Vicktor Frankl wrote Man’s Search for Meaning after surviving a stint in a Nazi concentration camp.

With a background in psychiatry, he studied the people in the camp looking for why some survived and why some gave up and died.

He found that those that had the will to live felt they had a mission in life to complete. In his own case, it was to finish the book he was writing and to see his wife again.

“Man’s search for meaning is the primary motivation in his life and not a ‘secondary rationalization’ of instinctual drives. This meaning is unique and specific in that it must and can be fulfilled by him alone.”
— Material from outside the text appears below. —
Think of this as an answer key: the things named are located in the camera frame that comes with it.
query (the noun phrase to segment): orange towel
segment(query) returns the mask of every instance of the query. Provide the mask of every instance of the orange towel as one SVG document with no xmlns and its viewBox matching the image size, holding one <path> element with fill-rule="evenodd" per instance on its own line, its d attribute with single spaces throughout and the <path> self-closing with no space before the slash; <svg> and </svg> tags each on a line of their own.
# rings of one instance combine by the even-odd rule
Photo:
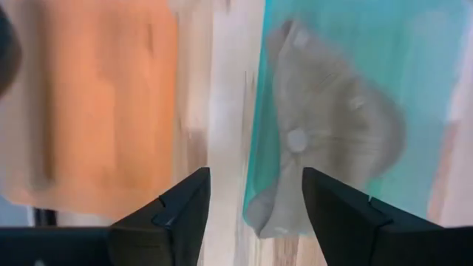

“Everyone has his own specific vocation or mission in life to carry out a concrete assignment which demands fulfillment. Therein he cannot be replaced, nor can his life be repeated. Thus, everyone’s task is as unique as is his specific opportunity to implement it.”

If the runaway success of Rick Warren’s book, The Purpose Driven Life, is any indication people are desperate to find meaning in life.

But, what Frankl proposes is not just general, but a specific, unique mission only possible to be fulfilled by an individual.

“Frankl was once asked to express in one sentence the meaning of his own life. He wrote the response on paper and asked his students to guess what he had written. After some moments of quiet reflection, a student surprised Frankl by saying, ‘The meaning of your life is to help others find the meaning of theirs.’
‘That was it, exactly,’ Frankl said. ‘Those are the very words I had written.'”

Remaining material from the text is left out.